◆ **Task description**
Word for word, write the records out again, but omit each picture.

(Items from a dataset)
※

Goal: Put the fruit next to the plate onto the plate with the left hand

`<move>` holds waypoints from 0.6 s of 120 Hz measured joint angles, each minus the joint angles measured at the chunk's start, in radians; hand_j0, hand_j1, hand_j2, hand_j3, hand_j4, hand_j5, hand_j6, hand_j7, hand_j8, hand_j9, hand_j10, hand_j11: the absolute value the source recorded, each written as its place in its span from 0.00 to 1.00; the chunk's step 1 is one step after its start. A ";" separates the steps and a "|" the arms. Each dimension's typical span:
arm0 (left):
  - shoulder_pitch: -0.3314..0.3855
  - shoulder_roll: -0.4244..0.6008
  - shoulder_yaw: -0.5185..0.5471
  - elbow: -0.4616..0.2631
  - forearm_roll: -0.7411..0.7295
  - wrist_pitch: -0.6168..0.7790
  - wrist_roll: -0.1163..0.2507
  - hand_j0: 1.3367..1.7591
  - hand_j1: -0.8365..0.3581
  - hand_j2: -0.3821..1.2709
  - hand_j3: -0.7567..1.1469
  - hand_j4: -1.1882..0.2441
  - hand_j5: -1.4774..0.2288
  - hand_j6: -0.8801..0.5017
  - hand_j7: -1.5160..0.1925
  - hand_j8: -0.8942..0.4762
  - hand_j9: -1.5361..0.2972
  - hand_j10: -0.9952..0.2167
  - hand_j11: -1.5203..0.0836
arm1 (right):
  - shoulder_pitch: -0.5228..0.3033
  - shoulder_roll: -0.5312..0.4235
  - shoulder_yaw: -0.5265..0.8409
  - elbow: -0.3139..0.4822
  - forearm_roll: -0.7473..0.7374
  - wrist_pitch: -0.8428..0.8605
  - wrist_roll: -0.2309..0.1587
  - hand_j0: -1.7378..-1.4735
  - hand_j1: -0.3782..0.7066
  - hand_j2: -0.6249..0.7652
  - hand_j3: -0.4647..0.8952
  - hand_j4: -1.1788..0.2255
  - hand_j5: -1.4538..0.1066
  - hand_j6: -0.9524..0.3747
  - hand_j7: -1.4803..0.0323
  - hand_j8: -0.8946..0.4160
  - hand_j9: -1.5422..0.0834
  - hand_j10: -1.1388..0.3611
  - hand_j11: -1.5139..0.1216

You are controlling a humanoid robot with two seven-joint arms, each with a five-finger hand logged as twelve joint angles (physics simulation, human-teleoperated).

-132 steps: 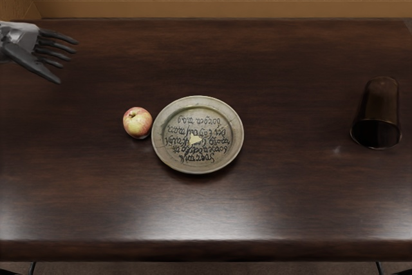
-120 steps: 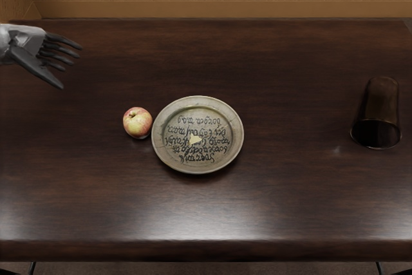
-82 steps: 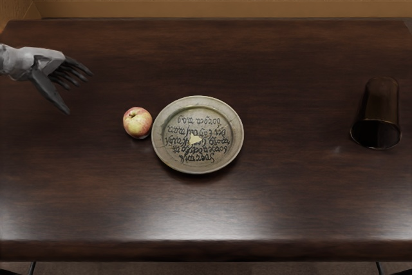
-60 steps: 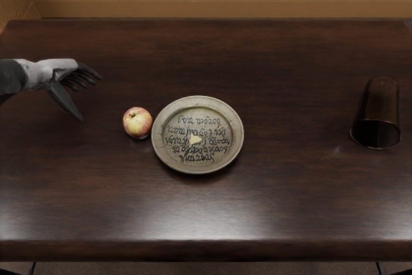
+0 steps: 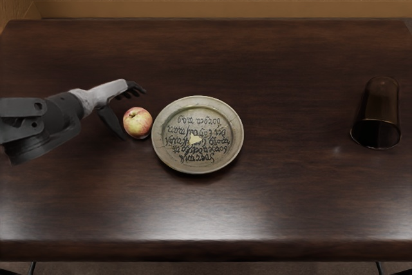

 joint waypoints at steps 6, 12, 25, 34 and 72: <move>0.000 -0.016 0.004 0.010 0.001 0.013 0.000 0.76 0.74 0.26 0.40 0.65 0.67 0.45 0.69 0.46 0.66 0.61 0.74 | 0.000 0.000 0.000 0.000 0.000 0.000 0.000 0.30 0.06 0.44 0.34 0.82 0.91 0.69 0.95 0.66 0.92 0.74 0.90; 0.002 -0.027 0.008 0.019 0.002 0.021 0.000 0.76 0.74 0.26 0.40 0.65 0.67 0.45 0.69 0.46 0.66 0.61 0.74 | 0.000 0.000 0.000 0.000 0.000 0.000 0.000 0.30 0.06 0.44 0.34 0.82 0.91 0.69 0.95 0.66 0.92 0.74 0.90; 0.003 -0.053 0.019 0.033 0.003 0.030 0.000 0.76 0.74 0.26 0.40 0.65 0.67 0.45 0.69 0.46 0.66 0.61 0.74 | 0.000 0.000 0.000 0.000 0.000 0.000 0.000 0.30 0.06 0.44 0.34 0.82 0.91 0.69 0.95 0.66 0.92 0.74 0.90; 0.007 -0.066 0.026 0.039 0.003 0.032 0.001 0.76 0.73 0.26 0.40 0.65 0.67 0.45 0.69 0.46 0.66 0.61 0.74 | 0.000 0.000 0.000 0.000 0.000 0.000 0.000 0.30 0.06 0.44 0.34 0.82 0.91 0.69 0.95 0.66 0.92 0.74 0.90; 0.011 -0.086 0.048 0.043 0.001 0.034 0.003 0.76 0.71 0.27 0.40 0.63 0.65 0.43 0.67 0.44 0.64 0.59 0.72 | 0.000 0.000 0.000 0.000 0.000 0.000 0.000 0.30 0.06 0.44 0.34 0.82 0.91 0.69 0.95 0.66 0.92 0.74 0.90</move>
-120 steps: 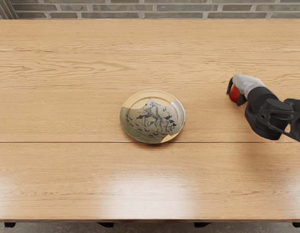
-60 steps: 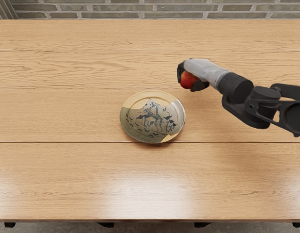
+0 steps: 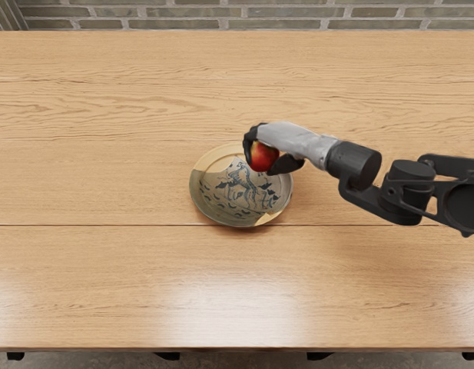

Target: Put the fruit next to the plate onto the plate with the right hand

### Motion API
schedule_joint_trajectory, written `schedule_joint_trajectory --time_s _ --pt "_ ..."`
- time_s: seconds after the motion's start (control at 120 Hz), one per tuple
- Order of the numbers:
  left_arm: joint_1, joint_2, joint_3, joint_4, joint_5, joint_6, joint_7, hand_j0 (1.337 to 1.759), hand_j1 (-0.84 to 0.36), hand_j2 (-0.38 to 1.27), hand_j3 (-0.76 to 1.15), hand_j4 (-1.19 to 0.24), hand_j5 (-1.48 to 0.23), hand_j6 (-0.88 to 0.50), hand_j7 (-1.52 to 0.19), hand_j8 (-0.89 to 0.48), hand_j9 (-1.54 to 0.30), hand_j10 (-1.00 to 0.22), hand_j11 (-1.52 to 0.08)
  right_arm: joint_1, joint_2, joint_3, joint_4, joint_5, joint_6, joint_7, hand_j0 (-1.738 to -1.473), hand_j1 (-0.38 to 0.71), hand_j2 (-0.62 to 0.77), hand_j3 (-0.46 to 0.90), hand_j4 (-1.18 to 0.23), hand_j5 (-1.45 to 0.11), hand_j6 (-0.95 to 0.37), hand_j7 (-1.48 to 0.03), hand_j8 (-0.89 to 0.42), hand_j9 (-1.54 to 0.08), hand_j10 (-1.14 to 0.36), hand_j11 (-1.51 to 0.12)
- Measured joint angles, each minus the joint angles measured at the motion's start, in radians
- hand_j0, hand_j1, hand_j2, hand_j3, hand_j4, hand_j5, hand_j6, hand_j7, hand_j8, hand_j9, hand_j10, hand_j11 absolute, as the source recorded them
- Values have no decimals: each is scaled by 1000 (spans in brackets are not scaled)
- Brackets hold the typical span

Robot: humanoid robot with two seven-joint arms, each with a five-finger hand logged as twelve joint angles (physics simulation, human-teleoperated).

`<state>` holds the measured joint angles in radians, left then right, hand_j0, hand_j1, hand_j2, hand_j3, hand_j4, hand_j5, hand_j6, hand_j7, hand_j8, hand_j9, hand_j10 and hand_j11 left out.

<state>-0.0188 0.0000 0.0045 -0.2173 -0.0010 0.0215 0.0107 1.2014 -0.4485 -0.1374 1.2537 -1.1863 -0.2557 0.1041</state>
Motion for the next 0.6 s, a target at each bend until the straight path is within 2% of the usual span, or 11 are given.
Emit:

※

◆ **Expected answer**
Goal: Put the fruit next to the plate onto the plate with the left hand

`<move>` holds waypoints from 0.6 s of 120 Hz measured joint angles, each minus the joint angles measured at the chunk's start, in radians; hand_j0, hand_j1, hand_j2, hand_j3, hand_j4, hand_j5, hand_j6, hand_j7, hand_j8, hand_j9, hand_j10, hand_j11: the absolute value the source recorded, each written as its place in its span from 0.00 to 1.00; the chunk's step 1 is one step after its start. A ";" separates the steps and a "|" the arms. Each dimension's typical span:
arm0 (left):
  - shoulder_pitch: -0.3314..0.3855
  - shoulder_roll: -0.4244..0.6008
  - shoulder_yaw: -0.5185..0.5471
  - elbow: -0.4616..0.2631
  - forearm_roll: -0.7411..0.7295
  - wrist_pitch: -0.6168..0.7790
  - wrist_roll: -0.1163..0.2507
  - hand_j0: 1.3367..1.7591
  - hand_j1: -0.8365..0.3581
  - hand_j2: -0.3821..1.2709
  - hand_j3: -0.7567..1.1469
  - hand_j4: -1.1882..0.2441
  - hand_j5: -1.4774..0.2288
  - hand_j6: -0.8801..0.5017
  - hand_j7: -1.5160..0.1925
  - hand_j8: -0.8942..0.4762
  - hand_j9: -1.5361..0.2972
  - hand_j10: -0.9952..0.2167
  - hand_j11: -1.5203..0.0836
arm1 (right):
  - shoulder_pitch: -0.5228..0.3033
  - shoulder_roll: -0.5312..0.4235
  - shoulder_yaw: -0.5265..0.8409
  - elbow: -0.3139..0.4822
  - forearm_roll: -0.7473..0.7374
  - wrist_pitch: -0.8428..0.8605
  - wrist_roll: -0.2309..0.1587
  - hand_j0: -1.7378..-1.4735
  - hand_j1: -0.3782..0.7066
  - hand_j2: -0.6249..0.7652
  - hand_j3: -0.4647..0.8952
  - hand_j4: -1.1788..0.2255
  - hand_j5: -1.4538..0.1066
  - hand_j6: -0.9524..0.3747
  - hand_j7: -1.4803..0.0323
  - hand_j8: -0.8946..0.4160
  - hand_j9: -1.5422..0.0834
  - hand_j10: -1.1388..0.3611
  - hand_j11: -1.5139..0.1216

You are controlling a humanoid robot with two seven-joint arms, each with a five-finger hand logged as twelve joint angles (physics simulation, human-teleoperated).

-132 steps: 
-120 steps: 
-82 steps: 
-60 steps: 
+0 steps: 

 joint waypoints at steps 6, 12, 25, 34 and 72: <move>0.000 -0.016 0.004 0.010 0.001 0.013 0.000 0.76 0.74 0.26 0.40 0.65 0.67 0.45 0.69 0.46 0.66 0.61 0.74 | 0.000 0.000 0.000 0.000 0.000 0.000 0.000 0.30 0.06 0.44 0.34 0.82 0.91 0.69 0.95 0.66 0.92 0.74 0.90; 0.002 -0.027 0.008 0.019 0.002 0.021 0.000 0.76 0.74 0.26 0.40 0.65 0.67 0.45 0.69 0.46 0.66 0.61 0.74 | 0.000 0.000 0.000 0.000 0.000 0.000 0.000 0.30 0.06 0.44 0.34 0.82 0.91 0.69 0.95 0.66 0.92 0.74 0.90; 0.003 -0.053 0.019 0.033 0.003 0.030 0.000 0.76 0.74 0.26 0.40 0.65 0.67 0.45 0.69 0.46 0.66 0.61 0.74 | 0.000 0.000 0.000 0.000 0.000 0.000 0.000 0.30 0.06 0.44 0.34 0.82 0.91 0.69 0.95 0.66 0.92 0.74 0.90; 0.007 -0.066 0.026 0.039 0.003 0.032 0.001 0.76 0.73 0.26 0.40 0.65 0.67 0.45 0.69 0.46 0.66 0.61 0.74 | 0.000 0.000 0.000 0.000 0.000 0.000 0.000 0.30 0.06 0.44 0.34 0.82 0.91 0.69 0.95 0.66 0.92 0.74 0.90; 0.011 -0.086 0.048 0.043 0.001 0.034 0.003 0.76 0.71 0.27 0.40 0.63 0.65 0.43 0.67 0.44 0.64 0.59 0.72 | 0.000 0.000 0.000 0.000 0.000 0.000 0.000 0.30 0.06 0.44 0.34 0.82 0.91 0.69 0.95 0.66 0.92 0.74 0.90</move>
-120 steps: 
-60 steps: 
+0 steps: 

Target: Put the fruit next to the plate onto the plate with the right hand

### Motion API
schedule_joint_trajectory, written `schedule_joint_trajectory --time_s _ --pt "_ ..."`
- time_s: seconds after the motion's start (control at 120 Hz), one per tuple
- Order of the numbers:
  left_arm: joint_1, joint_2, joint_3, joint_4, joint_5, joint_6, joint_7, hand_j0 (1.337 to 1.759), hand_j1 (-0.84 to 0.36), hand_j2 (-0.38 to 1.27), hand_j3 (-0.76 to 1.15), hand_j4 (-1.19 to 0.24), hand_j5 (-1.48 to 0.23), hand_j6 (-0.88 to 0.50), hand_j7 (-1.52 to 0.19), hand_j8 (-0.89 to 0.48), hand_j9 (-1.54 to 0.30), hand_j10 (-1.00 to 0.22), hand_j11 (-1.52 to 0.08)
  right_arm: joint_1, joint_2, joint_3, joint_4, joint_5, joint_6, joint_7, hand_j0 (-1.738 to -1.473), hand_j1 (-0.38 to 0.71), hand_j2 (-0.62 to 0.77), hand_j3 (-0.46 to 0.90), hand_j4 (-1.18 to 0.23), hand_j5 (-1.45 to 0.11), hand_j6 (-0.95 to 0.37), hand_j7 (-1.48 to 0.03), hand_j8 (-0.89 to 0.42), hand_j9 (-1.54 to 0.08), hand_j10 (-1.14 to 0.36), hand_j11 (-1.51 to 0.12)
- Measured joint angles, each minus the joint angles measured at the motion's start, in radians
- hand_j0, hand_j1, hand_j2, hand_j3, hand_j4, hand_j5, hand_j6, hand_j7, hand_j8, hand_j9, hand_j10, hand_j11 absolute, as the source recorded them
- Values have no decimals: each is scaled by 1000 (spans in brackets are not scaled)
- Brackets hold the typical span

Robot: humanoid robot with two seven-joint arms, each with a five-finger hand logged as twelve joint angles (physics simulation, human-teleoperated).

`<state>` holds the measured joint angles in radians, left then right, hand_j0, hand_j1, hand_j2, hand_j3, hand_j4, hand_j5, hand_j6, hand_j7, hand_j8, hand_j9, hand_j10 and hand_j11 left out.

<state>-0.0188 0.0000 0.0045 -0.2173 -0.0010 0.0215 0.0107 1.2014 -0.4485 -0.1374 1.2537 -1.1863 -0.2557 0.1041</state>
Motion for the next 0.6 s, a target at each bend until the straight path is within 2% of the usual span, or 11 are given.
Emit:

With this, the exercise is finished.